Regarding construction, the biggest challenges are those of crossing the spans of ocean that separate Alaska from Russia and Korea from Japan. The divides between those territories are both physical and spiritual, and the joint commitment to building a road uniting them will represent important steps toward peace for the human race. Of course, it is not an easy task. Since the dawn of human history, there has been no greater engineering and social challenge. Yet I know that it is possible and that it represents the ultimate task that must be accomplished in our era—the harmonious cooperation of all peoples and governments. Attitudes that persist based on the tormented history between Korea and Japan are a huge obstacle, and they give rise to opposition to the tunnel. But we have to forgive, forget and set our minds on the positive outcomes. An undersea tunnel connecting Busan in Korea with Karatsu in Japan will boost our respective abilities to contribute to the global economy. The anchor cities of Karatsu and Busan will become hubs for global trade, linking the Eurasian continent to the Pacific region. The tunnel will unite these two nations’ cultural assets, both traditional and cutting-edge, for global tourism. Most importantly, its construction will plant the roots of peace in Asia. And cooperation between these two countries will serve as a model for Heaven healing the wounds of conflict and hostility felt in nations and among peoples throughout the world.

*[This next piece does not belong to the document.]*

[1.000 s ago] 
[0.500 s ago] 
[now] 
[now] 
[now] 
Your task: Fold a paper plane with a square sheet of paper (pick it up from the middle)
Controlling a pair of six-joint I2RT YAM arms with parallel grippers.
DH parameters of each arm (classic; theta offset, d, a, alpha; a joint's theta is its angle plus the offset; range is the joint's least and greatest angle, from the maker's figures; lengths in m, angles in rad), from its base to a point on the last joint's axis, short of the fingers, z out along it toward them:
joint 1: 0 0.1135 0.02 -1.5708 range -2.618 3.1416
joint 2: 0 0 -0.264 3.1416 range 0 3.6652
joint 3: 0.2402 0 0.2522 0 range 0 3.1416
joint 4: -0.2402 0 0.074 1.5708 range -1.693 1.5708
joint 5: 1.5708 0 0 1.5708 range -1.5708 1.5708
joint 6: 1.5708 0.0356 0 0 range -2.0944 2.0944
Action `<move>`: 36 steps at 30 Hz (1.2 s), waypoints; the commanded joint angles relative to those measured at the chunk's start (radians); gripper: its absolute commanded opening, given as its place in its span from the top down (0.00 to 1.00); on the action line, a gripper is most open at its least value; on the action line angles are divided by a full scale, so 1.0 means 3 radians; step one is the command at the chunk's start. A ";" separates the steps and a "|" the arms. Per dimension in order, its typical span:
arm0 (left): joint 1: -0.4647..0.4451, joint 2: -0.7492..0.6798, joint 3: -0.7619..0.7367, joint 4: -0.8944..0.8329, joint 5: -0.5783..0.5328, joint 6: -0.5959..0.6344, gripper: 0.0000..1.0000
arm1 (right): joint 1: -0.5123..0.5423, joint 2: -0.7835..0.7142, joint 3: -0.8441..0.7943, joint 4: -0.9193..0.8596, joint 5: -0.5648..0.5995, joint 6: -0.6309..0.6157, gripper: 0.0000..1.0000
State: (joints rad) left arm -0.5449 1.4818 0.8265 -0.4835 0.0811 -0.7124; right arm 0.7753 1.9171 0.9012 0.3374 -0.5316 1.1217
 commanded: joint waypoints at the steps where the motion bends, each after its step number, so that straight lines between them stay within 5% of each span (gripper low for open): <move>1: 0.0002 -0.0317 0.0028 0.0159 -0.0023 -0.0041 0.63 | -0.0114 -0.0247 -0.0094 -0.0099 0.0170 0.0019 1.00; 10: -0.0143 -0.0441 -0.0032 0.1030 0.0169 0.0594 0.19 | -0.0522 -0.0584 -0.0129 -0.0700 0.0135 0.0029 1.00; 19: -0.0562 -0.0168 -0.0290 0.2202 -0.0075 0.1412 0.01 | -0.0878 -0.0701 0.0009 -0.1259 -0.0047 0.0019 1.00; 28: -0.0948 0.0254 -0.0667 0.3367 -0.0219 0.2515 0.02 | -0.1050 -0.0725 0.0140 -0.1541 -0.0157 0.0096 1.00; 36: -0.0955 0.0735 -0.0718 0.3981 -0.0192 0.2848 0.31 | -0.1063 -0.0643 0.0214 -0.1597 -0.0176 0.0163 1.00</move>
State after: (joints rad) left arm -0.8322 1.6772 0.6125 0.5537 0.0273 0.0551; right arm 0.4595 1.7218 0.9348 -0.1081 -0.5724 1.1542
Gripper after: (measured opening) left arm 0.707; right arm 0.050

The reality is, however, that these two nations pursue their own interests. I encourage their leaders to think about England and France, who waged wars against each other for a century yet joined hands to build the Channel Tunnel that connects them together. If the Korean and Japanese peoples open their hearts and accomplish genuine forgiveness and reconciliation, we will see the Korea-Japan Peace Tunnel built in our time. This tunnel will not just symbolize, but realize, humanity’s future based not on fear but on hope.
My husband and I therefore prayed that constructing this tunnel as part of the peace highway would create a low-pressure area on the Korean Peninsula, into which the high-pressure areas surrounding the peninsula to the east and west would converge to bring unity on the peninsula. Looking at a map with a motherly heart, I feel as if the island and continent long for each other, and the peninsula is where they meet.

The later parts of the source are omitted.